**TASK**
Copy each line containing "target" from the listing below.

**THE DATA**
________________
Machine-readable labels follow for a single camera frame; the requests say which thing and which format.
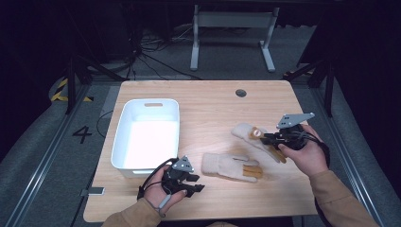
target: glove
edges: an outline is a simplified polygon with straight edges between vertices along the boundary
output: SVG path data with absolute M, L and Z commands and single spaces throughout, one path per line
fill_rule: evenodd
M 262 143 L 262 141 L 260 141 L 259 138 L 267 132 L 268 131 L 263 128 L 258 129 L 247 123 L 240 123 L 231 130 L 232 135 L 245 140 L 245 142 L 254 146 L 255 148 L 265 151 L 277 163 L 286 163 L 286 156 L 281 151 L 276 150 L 272 146 L 266 146 Z
M 201 171 L 204 174 L 221 176 L 255 183 L 263 175 L 257 161 L 250 161 L 247 155 L 203 154 Z

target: sleeve
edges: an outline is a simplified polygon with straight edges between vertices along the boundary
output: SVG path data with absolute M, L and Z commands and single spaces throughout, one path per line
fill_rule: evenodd
M 161 221 L 159 214 L 144 198 L 129 208 L 110 215 L 103 227 L 155 227 Z
M 362 204 L 334 172 L 327 170 L 309 178 L 313 194 L 333 226 L 378 226 Z

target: white plastic bin
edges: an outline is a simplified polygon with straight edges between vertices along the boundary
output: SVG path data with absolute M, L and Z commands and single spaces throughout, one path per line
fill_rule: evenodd
M 162 162 L 177 157 L 179 135 L 176 100 L 130 100 L 118 122 L 112 164 L 127 178 L 147 177 Z

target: wooden table
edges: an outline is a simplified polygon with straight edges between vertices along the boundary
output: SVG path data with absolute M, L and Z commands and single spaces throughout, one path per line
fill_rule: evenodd
M 237 89 L 246 96 L 235 94 Z M 265 152 L 231 135 L 246 122 L 268 131 L 283 114 L 302 109 L 284 80 L 183 80 L 123 82 L 100 155 L 93 187 L 105 187 L 102 196 L 90 196 L 84 211 L 89 222 L 104 221 L 136 202 L 145 179 L 124 178 L 111 164 L 113 140 L 124 104 L 135 98 L 173 98 L 180 105 L 179 157 L 188 156 L 205 187 L 192 198 L 174 205 L 166 219 L 257 218 L 317 214 L 309 179 L 288 159 L 277 164 Z M 201 173 L 204 152 L 247 154 L 260 162 L 264 177 L 257 183 L 232 181 Z

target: human hand
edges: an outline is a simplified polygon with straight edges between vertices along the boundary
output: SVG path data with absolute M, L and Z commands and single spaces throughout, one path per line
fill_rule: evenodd
M 146 185 L 144 198 L 150 202 L 150 204 L 156 209 L 159 209 L 159 205 L 167 197 L 167 193 L 162 188 L 162 178 L 168 166 L 164 166 L 157 171 L 151 178 L 149 183 Z M 162 209 L 158 210 L 159 214 L 165 214 L 171 206 L 181 201 L 186 196 L 186 190 L 179 191 L 171 195 L 166 205 Z
M 322 141 L 312 127 L 303 125 L 303 128 L 306 132 L 315 135 L 319 141 Z M 288 158 L 292 159 L 295 165 L 308 177 L 328 169 L 323 150 L 313 141 L 308 140 L 306 145 L 300 150 L 291 149 L 283 144 L 279 144 L 278 148 Z
________________
**RESPONSE TO THE EXERCISE**
target: glove
target: sleeve
target: white plastic bin
target: wooden table
target: human hand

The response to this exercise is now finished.